With USB, the user doesn't care that there are multiple USB host
controllers in the SoC; they just want to plug in their device somewhere
and have it work. Having to decide which USB controller to enable at a
time is pretty hokey, given there's unlikely to be any indication at all
on the PCB or case which ports map to which USB controllers.
What the user might care about is selecting a enumerated particular USB
device. They'd only know which one after looking at some "lsusb" command
(or whatever it's called in U-Boot) in the general case.
Hence, I assert that USB host controller number is completely
irrelevant, and all should be active at once.

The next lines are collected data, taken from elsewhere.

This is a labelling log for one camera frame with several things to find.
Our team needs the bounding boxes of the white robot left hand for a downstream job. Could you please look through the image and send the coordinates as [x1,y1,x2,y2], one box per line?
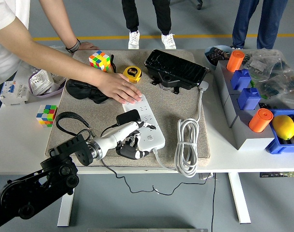
[98,120,157,160]

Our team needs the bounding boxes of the person's right hand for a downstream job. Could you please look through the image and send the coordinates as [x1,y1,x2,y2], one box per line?
[97,72,142,105]

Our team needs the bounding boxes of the person's left hand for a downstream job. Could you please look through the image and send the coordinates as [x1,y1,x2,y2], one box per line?
[74,41,99,51]

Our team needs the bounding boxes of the black power adapter plug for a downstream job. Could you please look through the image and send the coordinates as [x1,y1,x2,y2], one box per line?
[116,109,141,126]

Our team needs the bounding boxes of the white power strip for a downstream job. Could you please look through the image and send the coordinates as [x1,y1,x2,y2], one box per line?
[122,94,166,154]

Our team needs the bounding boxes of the black wristband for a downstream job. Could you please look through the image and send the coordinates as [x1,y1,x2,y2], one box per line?
[65,38,81,53]

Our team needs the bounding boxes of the large Rubik's cube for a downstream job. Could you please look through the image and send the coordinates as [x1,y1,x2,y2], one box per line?
[88,50,111,74]

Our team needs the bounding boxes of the black cloth pouch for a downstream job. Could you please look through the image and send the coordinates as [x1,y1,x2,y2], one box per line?
[65,79,110,104]

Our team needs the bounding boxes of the grey-brown mat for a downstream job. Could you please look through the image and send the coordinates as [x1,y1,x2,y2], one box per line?
[44,49,211,169]

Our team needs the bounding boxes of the person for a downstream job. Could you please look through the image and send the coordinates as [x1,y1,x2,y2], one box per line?
[230,0,289,50]
[121,0,178,50]
[0,0,41,116]

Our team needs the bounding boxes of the black electronic device case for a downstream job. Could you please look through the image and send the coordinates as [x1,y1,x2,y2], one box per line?
[144,49,209,95]

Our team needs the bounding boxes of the purple tray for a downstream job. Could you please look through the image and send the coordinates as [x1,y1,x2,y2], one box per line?
[28,70,67,99]

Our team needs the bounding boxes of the small Rubik's cube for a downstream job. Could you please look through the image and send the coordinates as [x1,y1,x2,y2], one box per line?
[36,104,58,128]

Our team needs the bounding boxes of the white circuit breaker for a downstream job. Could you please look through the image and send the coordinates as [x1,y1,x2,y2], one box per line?
[0,80,29,106]

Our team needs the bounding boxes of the white table leg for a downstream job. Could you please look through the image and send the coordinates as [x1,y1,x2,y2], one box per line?
[227,173,252,224]
[56,174,77,227]

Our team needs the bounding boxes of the light blue bowl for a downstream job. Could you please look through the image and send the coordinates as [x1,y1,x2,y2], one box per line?
[204,45,234,68]

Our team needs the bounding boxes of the dark circuit boards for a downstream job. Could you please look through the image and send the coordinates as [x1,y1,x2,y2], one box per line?
[207,47,231,61]

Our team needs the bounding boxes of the orange cylinder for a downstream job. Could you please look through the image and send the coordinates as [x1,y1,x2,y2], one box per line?
[248,108,273,133]
[225,50,245,73]

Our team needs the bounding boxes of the blue block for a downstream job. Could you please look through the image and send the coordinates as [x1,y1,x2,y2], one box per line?
[237,87,261,111]
[230,69,252,91]

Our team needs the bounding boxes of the grey block stand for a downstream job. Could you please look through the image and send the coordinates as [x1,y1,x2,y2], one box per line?
[213,59,276,151]

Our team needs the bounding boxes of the clear bag of parts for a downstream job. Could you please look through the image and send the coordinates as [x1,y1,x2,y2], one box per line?
[256,72,294,111]
[242,49,294,82]

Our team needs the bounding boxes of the blue plastic bin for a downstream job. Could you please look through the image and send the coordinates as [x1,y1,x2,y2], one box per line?
[265,108,294,155]

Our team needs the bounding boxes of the black table control panel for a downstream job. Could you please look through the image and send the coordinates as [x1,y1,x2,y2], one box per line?
[259,171,294,179]

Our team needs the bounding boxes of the yellow lemon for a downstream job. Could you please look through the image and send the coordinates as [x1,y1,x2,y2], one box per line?
[271,115,294,140]

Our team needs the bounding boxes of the black adapter cord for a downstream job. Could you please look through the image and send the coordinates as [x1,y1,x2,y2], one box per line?
[100,123,208,195]

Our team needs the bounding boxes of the yellow tape measure black strap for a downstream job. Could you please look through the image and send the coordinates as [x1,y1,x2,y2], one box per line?
[110,54,142,84]

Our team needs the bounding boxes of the white power strip cable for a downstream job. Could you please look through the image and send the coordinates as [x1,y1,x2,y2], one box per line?
[153,81,210,179]

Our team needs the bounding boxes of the black hanging cable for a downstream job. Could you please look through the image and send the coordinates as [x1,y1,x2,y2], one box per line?
[210,173,217,232]

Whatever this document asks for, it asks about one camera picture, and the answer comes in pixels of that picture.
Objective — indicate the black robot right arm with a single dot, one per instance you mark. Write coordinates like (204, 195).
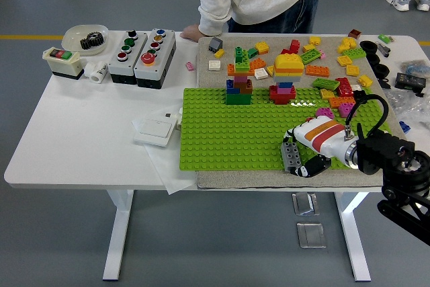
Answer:
(379, 152)

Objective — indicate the translucent plastic sheet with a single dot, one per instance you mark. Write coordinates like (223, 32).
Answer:
(168, 172)

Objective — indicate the dark grey sloped brick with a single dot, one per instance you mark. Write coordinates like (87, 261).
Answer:
(215, 44)

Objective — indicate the small blue brick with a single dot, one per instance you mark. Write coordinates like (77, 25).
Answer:
(404, 127)

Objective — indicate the small pink brick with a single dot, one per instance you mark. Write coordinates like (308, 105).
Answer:
(322, 54)
(190, 66)

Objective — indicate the white flat brick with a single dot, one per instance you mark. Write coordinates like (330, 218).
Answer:
(214, 65)
(260, 73)

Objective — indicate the black metal gears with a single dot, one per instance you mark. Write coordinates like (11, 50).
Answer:
(92, 40)

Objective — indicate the yellow-domed brick tower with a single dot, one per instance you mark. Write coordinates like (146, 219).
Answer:
(288, 63)

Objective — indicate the metal floor socket plate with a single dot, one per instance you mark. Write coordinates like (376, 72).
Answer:
(305, 203)
(311, 235)

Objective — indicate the small green plastic part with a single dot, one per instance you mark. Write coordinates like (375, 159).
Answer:
(383, 37)

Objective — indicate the white plastic bowl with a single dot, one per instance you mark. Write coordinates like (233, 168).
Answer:
(72, 40)

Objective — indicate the small green brick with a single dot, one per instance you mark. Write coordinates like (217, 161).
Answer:
(252, 52)

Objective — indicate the white pipe tee fitting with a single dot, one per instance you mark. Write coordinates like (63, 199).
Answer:
(95, 72)

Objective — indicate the white wall switch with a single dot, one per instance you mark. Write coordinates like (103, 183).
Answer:
(154, 130)

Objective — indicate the bag of blue parts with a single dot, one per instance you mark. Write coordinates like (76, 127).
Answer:
(415, 67)

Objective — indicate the white table leg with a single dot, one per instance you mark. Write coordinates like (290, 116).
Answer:
(351, 233)
(121, 226)

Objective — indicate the three-button control box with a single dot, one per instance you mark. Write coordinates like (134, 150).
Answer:
(129, 68)

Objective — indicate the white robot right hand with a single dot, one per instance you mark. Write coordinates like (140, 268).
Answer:
(322, 135)

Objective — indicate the emergency-stop button control box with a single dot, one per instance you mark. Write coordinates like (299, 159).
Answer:
(152, 70)

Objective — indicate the small brown box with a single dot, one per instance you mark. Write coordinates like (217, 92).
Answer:
(354, 33)

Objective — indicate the person's right forearm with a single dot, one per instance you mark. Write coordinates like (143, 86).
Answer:
(210, 21)

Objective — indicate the black square brick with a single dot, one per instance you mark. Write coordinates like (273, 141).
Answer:
(360, 93)

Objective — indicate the red brick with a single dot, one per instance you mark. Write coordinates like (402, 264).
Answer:
(344, 87)
(294, 46)

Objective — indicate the yellow flat brick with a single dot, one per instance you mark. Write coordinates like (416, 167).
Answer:
(344, 60)
(270, 71)
(352, 70)

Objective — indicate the green-topped brick tower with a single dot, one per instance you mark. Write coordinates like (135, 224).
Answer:
(239, 99)

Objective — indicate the black electronic module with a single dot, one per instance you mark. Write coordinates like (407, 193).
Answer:
(410, 80)

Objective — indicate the green studded baseplate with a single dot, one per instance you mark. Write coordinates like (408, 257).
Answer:
(235, 132)

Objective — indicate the long light grey brick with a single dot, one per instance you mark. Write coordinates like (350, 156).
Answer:
(290, 158)

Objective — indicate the clear plastic bag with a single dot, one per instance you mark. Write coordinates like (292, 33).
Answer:
(403, 102)

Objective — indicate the small yellow brick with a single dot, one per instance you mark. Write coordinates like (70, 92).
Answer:
(365, 80)
(219, 53)

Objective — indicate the green long brick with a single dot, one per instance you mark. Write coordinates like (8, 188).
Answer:
(354, 53)
(310, 56)
(325, 83)

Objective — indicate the red-green rocker switch box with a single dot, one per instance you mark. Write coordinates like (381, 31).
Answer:
(64, 62)

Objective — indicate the person's right hand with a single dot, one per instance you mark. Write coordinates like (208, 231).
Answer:
(191, 32)

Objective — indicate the small metal hand tool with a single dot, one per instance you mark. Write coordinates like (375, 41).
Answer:
(383, 49)

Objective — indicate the small white brick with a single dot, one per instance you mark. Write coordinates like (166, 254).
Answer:
(357, 88)

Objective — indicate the magenta square brick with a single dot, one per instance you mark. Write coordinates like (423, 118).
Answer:
(324, 113)
(345, 109)

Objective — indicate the orange long brick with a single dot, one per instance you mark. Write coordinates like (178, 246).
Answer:
(317, 70)
(341, 102)

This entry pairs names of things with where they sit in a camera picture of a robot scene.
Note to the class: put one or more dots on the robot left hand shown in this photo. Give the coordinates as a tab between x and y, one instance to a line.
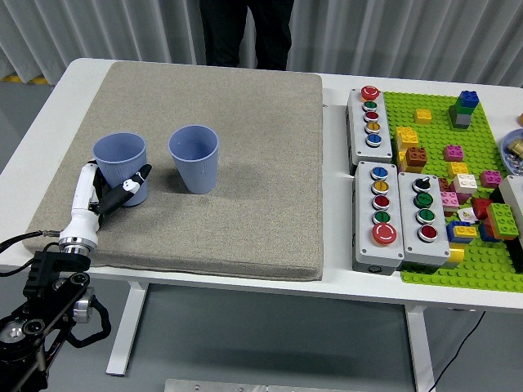
81	220

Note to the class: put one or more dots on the blue ribbed cup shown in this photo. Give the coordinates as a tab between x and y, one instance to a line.
198	171
118	163

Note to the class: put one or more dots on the white table leg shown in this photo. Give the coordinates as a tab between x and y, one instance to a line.
421	347
126	326

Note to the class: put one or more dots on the grey-brown mat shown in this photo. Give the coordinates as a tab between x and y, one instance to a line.
245	163

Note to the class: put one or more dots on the person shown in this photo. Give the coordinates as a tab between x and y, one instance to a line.
245	32

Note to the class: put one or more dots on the large grey five-button box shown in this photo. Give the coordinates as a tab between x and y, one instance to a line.
365	245

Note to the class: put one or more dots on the small grey five-button box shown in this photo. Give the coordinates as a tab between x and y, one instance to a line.
374	153

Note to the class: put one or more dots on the grey four-button selector box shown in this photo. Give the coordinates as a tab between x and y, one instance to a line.
412	245

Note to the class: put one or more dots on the green studded baseplate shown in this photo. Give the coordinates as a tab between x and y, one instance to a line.
433	134

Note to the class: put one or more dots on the small brown toy brick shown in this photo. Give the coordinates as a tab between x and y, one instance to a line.
443	184

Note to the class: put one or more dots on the blue toy brick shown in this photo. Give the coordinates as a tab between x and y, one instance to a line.
484	234
468	100
449	232

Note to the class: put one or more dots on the light pink toy brick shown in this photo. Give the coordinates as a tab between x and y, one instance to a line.
449	201

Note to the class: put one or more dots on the yellow round toy brick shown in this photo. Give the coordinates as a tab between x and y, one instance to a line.
455	256

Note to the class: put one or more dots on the white pleated curtain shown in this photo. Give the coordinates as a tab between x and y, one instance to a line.
408	32

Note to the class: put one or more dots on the magenta toy brick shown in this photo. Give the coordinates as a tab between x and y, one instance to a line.
462	198
490	179
453	153

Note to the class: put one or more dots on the white printed toy tile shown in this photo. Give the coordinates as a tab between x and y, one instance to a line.
466	215

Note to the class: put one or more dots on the white toy brick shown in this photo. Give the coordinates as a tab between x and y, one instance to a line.
466	183

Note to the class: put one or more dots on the grey toy brick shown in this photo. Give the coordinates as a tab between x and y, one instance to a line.
461	121

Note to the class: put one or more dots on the red toy brick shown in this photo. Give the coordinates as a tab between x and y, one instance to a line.
480	208

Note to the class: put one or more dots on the large green toy brick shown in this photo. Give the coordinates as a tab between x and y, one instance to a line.
502	218

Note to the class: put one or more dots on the orange toy brick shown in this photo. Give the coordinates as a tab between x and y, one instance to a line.
508	235

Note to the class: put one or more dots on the blue bowl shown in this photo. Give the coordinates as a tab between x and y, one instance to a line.
503	152

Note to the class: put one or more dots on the white box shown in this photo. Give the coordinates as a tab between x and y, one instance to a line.
515	196

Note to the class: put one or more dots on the silver metal parts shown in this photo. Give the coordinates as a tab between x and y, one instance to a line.
515	162

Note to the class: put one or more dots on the brass fitting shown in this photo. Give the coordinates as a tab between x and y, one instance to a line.
517	145

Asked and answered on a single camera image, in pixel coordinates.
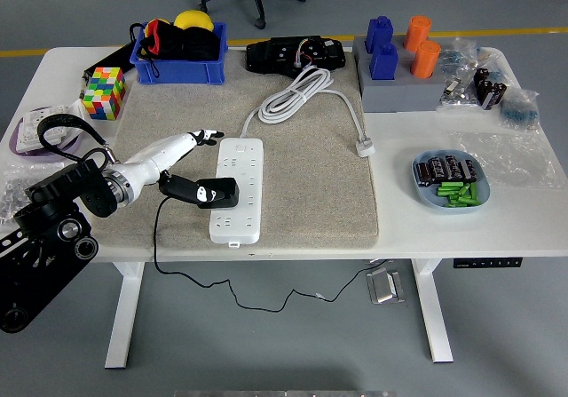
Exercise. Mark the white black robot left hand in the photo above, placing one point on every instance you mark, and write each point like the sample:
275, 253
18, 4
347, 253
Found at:
155, 157

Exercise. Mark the empty clear plastic bag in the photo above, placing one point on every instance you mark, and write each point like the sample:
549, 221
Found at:
510, 157

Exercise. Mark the yellow ball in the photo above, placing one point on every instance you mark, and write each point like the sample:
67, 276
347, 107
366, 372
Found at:
193, 19

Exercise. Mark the light blue plate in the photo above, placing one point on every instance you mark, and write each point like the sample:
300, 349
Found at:
426, 197

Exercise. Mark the blue plastic bin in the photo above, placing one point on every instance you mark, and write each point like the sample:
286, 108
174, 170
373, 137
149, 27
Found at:
177, 73

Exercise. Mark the black cloth bundle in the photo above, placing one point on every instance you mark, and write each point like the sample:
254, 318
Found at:
199, 46

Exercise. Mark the black desk control panel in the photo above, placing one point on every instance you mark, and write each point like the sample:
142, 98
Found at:
488, 263

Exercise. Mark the bag of blue components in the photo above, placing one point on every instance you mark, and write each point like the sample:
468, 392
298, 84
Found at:
519, 110

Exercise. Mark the white table leg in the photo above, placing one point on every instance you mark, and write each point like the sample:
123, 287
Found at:
124, 317
432, 317

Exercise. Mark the metal floor socket box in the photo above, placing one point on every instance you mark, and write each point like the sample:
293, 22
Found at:
384, 288

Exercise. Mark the clear bag of components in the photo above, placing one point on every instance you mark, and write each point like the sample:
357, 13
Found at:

This of course is all somewhat moot given that I pointed out
ehci-tegra.c only supports one of the hosts anyway...
> OK, so is your objection that we ignore a peripheral that has no
> alias?
Yes.
And that enumeration is based on alias nodes not enumerating all nodes
that match the compatible flag.
> If I change the code to locate these and add them at the end
> would that be better?
Sure.
I think the best implementation would be to enumerate everything solely
based on compatible flags, and allowing "usb start" to accept either an
alias name (which would be fixed) or a DT unit address or node name
(which would be fixed) or a controller index (which might vary based on
enumeration order) to select the controller.
The next best implementation would be to enumerate solely based on
compatible flags, then sort the list based on alias, thus allowing alias
to cause a static order.
However, enumerating based on alias, then enumerating based on
compatible flags and adding any missing nodes would be fine.
>> As I mentioned elsewhere, the patches only allow one to actually use usb
>> controller 0; ehci-tegra.c's ehci_hcd_init() hard-codes port 0 when
>> calling tegrausb_start_port(). Rather than relying on non-standard
>> aliases usage to restrict the set of USB devices that get instantiated,
>> why not just add status = "disabled" to all but one USB host's node in
>> each board's .dts file; that's the standard way to disable devices.
>
> I can do that, but how do I solve the ordering problem?
If you only have one enabled controller in the .dts file, there can't be
any ordering issue since there is always only 1 controller.